[Your task]
All lines up to and including the one that contains "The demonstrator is" are to be transcribed exactly, starting from the first line of the records.

(Extracted records)
▬▬▬▬▬▬▬▬▬▬

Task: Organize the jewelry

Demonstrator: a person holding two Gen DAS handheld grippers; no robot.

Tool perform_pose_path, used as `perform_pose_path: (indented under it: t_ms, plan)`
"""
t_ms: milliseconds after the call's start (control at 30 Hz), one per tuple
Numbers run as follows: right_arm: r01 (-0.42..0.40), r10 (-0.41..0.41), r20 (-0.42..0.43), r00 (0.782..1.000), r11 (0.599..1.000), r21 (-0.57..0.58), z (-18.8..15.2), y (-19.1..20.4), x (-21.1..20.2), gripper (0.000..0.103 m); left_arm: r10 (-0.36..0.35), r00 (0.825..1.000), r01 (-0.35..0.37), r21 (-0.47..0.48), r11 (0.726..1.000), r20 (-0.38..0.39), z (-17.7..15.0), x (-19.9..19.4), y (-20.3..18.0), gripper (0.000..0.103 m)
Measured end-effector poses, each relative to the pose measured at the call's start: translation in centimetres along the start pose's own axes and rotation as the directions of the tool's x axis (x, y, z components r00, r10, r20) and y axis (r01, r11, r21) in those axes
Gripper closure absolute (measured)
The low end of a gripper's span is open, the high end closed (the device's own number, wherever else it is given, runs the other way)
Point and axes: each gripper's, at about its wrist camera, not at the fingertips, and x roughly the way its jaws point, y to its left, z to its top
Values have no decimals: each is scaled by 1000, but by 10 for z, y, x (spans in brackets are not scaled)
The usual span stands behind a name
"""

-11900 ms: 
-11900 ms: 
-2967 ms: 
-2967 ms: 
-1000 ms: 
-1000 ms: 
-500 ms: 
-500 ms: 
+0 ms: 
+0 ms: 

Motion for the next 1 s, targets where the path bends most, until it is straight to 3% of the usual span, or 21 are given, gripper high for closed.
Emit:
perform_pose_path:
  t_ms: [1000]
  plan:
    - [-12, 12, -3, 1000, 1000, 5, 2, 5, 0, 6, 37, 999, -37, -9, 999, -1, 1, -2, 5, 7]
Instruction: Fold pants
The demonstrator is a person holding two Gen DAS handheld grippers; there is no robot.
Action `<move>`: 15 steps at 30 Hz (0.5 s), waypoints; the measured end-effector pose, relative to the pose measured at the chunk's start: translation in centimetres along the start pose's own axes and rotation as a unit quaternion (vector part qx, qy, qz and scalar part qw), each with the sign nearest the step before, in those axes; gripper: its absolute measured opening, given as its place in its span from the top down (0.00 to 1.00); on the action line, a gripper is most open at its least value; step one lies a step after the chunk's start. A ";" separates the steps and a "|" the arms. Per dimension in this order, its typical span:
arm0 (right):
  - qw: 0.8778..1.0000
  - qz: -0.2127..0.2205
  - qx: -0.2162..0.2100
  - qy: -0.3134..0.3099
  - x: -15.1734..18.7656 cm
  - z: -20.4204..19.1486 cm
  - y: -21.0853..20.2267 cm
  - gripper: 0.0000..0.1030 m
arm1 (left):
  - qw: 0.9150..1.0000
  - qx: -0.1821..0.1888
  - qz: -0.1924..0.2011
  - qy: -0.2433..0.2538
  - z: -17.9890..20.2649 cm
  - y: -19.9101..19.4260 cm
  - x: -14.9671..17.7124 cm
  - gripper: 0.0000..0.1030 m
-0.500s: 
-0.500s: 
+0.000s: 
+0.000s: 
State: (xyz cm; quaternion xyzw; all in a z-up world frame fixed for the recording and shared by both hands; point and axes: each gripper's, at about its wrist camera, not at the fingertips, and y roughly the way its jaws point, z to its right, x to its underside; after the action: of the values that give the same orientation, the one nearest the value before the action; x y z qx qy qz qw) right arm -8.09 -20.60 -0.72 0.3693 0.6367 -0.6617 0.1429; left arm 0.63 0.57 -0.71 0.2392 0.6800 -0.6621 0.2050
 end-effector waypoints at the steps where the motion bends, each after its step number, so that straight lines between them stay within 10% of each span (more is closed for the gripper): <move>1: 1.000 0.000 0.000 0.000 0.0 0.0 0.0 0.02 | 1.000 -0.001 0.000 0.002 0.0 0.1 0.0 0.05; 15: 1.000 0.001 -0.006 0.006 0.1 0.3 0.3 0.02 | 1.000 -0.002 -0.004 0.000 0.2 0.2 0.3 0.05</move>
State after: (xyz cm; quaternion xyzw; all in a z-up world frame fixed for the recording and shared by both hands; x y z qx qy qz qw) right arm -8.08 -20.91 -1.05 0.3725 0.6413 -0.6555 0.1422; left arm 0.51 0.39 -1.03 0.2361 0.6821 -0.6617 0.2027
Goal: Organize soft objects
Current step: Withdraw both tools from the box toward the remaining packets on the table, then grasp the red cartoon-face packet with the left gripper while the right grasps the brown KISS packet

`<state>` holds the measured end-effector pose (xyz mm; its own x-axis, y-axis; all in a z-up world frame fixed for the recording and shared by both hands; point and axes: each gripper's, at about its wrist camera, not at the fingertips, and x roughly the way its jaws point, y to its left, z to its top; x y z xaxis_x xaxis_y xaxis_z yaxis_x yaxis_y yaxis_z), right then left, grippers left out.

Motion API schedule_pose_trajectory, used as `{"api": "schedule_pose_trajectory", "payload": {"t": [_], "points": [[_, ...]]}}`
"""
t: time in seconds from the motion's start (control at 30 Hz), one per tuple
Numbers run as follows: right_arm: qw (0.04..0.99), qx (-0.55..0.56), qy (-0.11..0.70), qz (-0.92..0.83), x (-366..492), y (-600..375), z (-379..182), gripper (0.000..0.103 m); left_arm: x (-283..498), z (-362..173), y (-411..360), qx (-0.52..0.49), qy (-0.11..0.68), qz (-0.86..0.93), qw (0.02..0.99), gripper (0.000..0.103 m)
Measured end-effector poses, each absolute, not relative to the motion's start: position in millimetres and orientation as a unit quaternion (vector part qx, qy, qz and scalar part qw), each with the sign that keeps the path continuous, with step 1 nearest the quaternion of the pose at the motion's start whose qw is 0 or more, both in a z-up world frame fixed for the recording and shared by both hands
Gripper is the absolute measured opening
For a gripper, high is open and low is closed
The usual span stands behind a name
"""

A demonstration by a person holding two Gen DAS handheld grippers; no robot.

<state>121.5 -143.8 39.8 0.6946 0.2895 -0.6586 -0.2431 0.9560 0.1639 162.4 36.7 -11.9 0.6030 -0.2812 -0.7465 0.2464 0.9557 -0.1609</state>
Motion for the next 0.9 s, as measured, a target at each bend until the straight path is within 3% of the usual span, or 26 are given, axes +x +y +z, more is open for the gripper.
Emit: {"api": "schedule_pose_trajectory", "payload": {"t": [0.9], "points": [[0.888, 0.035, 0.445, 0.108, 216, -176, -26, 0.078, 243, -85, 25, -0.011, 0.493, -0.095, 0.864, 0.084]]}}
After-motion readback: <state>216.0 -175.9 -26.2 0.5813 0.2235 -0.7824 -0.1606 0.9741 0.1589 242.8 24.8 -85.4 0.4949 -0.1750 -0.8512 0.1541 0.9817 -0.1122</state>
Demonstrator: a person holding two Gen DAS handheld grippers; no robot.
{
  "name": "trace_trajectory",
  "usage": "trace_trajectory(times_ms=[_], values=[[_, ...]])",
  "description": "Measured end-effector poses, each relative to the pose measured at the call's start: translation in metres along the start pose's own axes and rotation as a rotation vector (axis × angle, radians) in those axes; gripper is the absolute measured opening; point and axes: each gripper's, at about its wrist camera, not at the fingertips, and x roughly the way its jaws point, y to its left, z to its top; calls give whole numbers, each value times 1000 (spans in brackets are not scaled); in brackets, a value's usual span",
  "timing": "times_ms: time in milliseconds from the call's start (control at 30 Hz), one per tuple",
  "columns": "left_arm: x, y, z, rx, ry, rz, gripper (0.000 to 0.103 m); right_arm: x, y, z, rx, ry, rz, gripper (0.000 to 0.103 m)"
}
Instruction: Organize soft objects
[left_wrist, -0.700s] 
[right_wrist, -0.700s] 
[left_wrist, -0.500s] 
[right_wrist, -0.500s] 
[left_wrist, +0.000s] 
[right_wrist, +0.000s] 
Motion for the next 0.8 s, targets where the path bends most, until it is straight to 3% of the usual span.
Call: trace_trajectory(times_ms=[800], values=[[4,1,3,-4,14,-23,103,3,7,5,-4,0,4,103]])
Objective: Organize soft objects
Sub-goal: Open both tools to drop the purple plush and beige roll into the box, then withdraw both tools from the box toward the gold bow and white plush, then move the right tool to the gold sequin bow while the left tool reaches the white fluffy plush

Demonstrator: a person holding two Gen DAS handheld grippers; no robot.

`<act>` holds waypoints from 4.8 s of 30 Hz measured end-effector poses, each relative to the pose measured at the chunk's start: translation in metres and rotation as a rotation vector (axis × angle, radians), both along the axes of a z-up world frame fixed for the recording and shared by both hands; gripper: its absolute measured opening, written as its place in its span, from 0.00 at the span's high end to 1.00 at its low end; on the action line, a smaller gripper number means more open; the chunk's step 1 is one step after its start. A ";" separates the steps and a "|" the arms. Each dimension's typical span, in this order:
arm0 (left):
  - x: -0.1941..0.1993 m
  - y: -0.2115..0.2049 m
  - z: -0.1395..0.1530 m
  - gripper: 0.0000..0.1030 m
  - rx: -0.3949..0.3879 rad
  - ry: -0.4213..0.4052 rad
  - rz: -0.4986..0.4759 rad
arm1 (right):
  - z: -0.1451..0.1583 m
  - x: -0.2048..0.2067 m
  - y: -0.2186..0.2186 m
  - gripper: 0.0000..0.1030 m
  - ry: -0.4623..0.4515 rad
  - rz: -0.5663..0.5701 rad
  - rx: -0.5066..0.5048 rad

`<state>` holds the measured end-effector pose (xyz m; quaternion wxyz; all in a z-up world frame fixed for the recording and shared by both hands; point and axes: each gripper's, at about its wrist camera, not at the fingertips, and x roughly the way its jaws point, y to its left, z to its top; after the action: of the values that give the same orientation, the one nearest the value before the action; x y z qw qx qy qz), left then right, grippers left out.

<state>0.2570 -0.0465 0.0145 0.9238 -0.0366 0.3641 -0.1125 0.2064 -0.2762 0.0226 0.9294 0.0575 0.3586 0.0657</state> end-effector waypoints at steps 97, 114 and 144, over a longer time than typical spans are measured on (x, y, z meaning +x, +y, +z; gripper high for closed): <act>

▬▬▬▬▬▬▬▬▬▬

[Expected output]
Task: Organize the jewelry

Demonstrator: a person holding two Gen DAS handheld grippers; no robot.

Tool perform_pose_path, used as `perform_pose_path: (indented under it: t_ms, plan)`
"""
t_ms: milliseconds after the call's start (control at 30 Hz), one per tuple
Numbers run as follows: right_arm: r01 (-0.42..0.40), r10 (-0.41..0.41), r20 (-0.42..0.43), r00 (0.782..1.000), r11 (0.599..1.000), r21 (-0.57..0.58), z (-18.8..15.2), y (-19.1..20.4), x (-21.1..20.2), gripper (0.000..0.103 m); left_arm: r10 (-0.36..0.35), r00 (0.825..1.000), r01 (-0.35..0.37), r21 (-0.47..0.48), r11 (0.726..1.000), r20 (-0.38..0.39), z (-17.7..15.0), x (-19.9..19.4), y (-20.3..18.0), gripper (0.000..0.103 m)
Measured end-effector poses, each relative to the pose measured at the call's start: translation in centimetres along the start pose's own axes and rotation as the directions of the tool's x axis (x, y, z components r00, r10, r20) and y axis (r01, r11, r21) in those axes
Gripper closure absolute (measured)
The low end of a gripper's span is open, the high end closed (the device's own number, wherever else it is given, runs the other way)
Point and axes: each gripper's, at about its wrist camera, not at the fingertips, and x roughly the way its jaws point, y to its left, z to its top
Values have no decimals: each is scaled by 1000, but by 10 for z, y, x (spans in brackets are not scaled)
The usual span stands behind a name
"""

-11900 ms: 
-11900 ms: 
-2967 ms: 
-2967 ms: 
-1000 ms: 
-1000 ms: 
-500 ms: 
-500 ms: 
+0 ms: 
+0 ms: 

Motion for the next 1 s, targets where the path bends most, until it is straight to 3% of the usual span, or 21 are given, gripper high for closed.
Emit:
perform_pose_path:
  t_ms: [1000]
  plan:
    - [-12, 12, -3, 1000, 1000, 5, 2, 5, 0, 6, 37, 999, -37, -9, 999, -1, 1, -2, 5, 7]
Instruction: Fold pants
The demonstrator is a person holding two Gen DAS handheld grippers; there is no robot.

This exercise has nothing further to it.